Check every line of the data for the word "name", and copy those that have it.

Dataset: Begin

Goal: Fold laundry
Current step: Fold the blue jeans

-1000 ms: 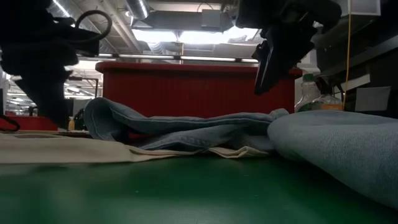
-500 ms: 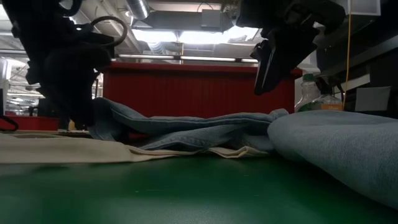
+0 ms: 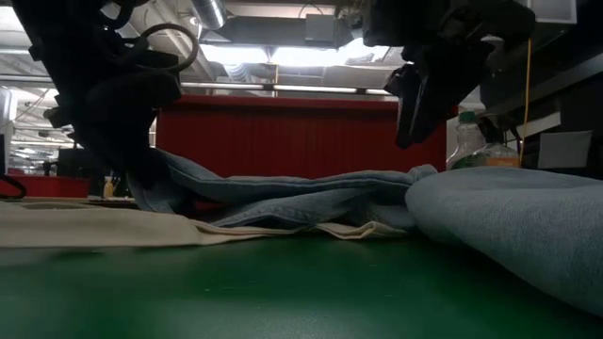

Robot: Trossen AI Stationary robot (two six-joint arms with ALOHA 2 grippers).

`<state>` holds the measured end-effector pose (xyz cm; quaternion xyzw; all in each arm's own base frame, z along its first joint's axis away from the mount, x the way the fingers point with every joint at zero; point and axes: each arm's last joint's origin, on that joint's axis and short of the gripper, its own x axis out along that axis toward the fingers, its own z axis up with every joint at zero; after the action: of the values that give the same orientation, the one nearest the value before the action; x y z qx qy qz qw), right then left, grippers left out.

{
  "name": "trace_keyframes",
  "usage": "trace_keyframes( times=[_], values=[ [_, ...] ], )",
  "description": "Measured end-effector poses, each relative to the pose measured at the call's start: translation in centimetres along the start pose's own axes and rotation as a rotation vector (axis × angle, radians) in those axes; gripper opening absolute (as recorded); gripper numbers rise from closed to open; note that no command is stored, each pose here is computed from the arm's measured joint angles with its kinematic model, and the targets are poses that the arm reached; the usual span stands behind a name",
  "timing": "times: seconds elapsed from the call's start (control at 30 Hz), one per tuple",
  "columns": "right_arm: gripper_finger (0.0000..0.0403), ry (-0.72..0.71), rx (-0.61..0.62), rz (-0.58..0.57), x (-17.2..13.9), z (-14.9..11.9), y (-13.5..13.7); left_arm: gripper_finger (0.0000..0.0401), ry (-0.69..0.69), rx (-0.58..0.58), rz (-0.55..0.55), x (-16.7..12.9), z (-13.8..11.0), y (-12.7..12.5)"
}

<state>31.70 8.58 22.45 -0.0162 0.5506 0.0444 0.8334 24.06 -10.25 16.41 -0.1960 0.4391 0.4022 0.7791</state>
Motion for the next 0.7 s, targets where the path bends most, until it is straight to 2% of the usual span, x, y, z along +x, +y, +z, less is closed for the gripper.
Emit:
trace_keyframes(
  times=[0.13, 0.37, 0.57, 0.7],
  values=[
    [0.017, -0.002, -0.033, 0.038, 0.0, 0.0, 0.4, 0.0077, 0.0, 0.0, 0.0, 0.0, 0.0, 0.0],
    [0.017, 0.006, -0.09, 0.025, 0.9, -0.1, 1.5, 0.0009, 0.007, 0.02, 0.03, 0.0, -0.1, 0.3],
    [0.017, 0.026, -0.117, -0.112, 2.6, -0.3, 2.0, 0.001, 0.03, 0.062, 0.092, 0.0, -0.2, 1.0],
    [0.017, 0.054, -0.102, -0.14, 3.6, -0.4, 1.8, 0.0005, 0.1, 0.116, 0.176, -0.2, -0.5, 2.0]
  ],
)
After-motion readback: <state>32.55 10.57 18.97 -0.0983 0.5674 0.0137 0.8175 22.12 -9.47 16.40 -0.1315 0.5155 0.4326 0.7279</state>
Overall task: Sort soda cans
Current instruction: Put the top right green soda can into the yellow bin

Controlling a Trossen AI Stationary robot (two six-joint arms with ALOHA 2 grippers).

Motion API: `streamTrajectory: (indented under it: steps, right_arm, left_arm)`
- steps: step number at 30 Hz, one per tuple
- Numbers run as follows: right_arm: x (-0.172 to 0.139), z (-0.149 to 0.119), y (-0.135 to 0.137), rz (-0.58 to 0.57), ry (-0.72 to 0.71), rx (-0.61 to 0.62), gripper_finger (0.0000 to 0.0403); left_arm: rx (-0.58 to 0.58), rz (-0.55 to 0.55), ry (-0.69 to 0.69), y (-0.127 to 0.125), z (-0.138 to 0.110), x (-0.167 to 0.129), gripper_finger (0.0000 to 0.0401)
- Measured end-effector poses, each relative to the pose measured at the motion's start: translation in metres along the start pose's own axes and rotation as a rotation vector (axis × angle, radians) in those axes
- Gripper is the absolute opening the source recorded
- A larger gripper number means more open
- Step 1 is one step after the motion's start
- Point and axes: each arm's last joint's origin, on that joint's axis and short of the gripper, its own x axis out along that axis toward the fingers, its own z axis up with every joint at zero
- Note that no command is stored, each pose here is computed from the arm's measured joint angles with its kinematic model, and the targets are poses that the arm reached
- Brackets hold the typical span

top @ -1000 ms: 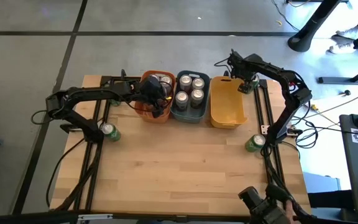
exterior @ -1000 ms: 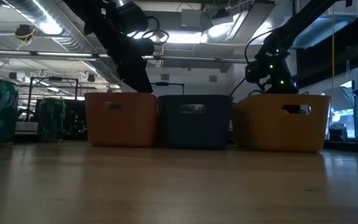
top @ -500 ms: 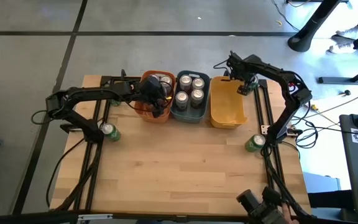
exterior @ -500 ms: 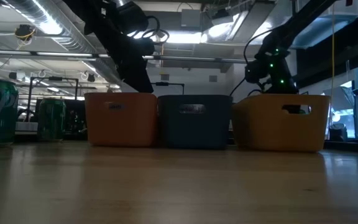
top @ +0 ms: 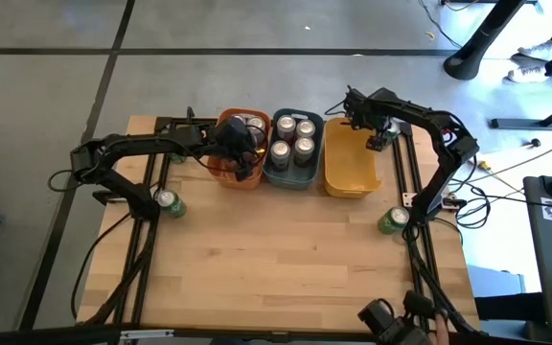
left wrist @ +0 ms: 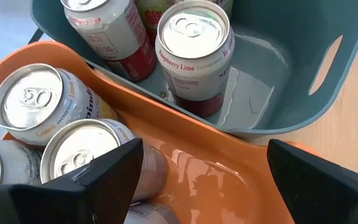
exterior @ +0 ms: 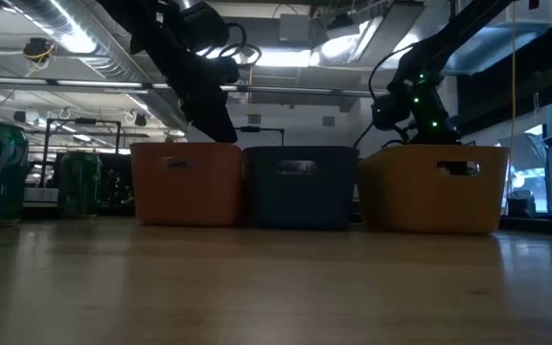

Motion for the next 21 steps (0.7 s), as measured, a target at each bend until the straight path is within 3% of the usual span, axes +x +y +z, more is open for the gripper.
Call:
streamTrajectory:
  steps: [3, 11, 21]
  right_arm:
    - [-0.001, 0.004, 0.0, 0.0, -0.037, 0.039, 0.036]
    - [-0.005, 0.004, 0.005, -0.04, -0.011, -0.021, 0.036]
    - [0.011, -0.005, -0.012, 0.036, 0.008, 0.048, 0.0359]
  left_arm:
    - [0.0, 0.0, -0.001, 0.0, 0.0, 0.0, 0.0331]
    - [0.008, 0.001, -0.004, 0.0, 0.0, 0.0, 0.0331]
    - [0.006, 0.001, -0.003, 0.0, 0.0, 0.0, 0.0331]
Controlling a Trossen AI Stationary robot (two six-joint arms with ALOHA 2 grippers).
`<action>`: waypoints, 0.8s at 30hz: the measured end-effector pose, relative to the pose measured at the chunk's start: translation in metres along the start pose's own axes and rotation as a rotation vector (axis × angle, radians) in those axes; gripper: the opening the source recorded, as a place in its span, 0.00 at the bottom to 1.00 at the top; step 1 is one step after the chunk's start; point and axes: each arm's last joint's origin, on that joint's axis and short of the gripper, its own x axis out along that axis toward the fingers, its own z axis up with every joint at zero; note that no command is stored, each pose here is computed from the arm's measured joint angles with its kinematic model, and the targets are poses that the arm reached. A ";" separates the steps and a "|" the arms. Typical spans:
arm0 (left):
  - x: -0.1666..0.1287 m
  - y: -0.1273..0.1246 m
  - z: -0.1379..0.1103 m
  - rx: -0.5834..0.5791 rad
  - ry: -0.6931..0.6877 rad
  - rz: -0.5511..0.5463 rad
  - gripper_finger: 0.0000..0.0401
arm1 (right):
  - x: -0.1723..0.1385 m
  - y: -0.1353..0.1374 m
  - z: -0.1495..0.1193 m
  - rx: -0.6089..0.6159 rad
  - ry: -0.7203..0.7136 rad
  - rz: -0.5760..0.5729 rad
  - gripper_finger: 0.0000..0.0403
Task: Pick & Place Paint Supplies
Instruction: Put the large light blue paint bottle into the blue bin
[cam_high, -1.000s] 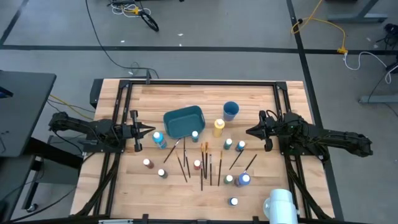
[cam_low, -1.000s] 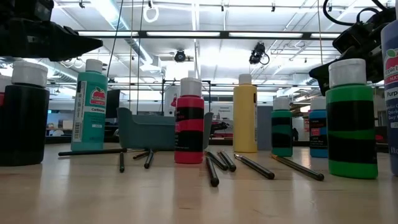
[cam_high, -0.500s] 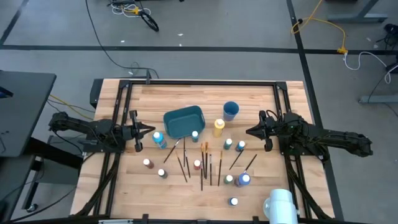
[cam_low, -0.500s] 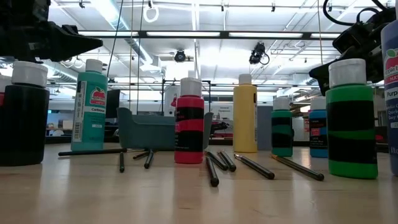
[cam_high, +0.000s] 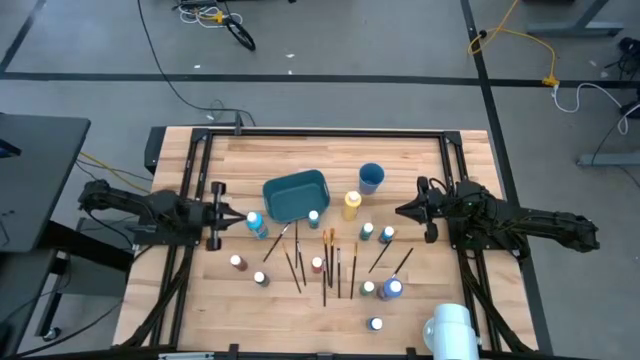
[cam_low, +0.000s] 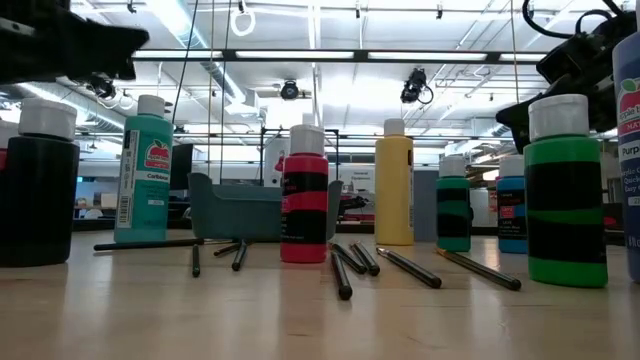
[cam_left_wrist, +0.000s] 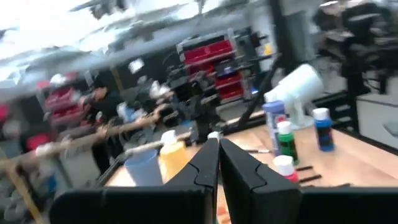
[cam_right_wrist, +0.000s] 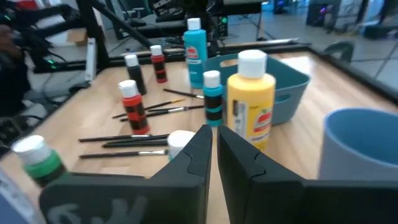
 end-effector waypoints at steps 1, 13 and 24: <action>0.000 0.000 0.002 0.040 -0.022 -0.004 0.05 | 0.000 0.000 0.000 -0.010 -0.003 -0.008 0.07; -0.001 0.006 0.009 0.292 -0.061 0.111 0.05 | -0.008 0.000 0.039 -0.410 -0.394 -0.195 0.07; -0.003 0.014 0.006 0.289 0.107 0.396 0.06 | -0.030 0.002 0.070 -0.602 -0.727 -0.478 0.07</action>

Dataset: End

__Written answer__
  "name": "trace_keyframes",
  "description": "Measured end-effector poses, each relative to the pose measured at the call's start: translation in centimetres along the start pose's own axes and rotation as a rotation vector (axis × angle, radians) in those axes; gripper opening absolute (as recorded); gripper numbers rise from closed to open; note that no command is stored, each pose here is computed from the arm's measured joint angles with its kinematic model, and the targets are poses that the arm reached; the usual span stands behind a name",

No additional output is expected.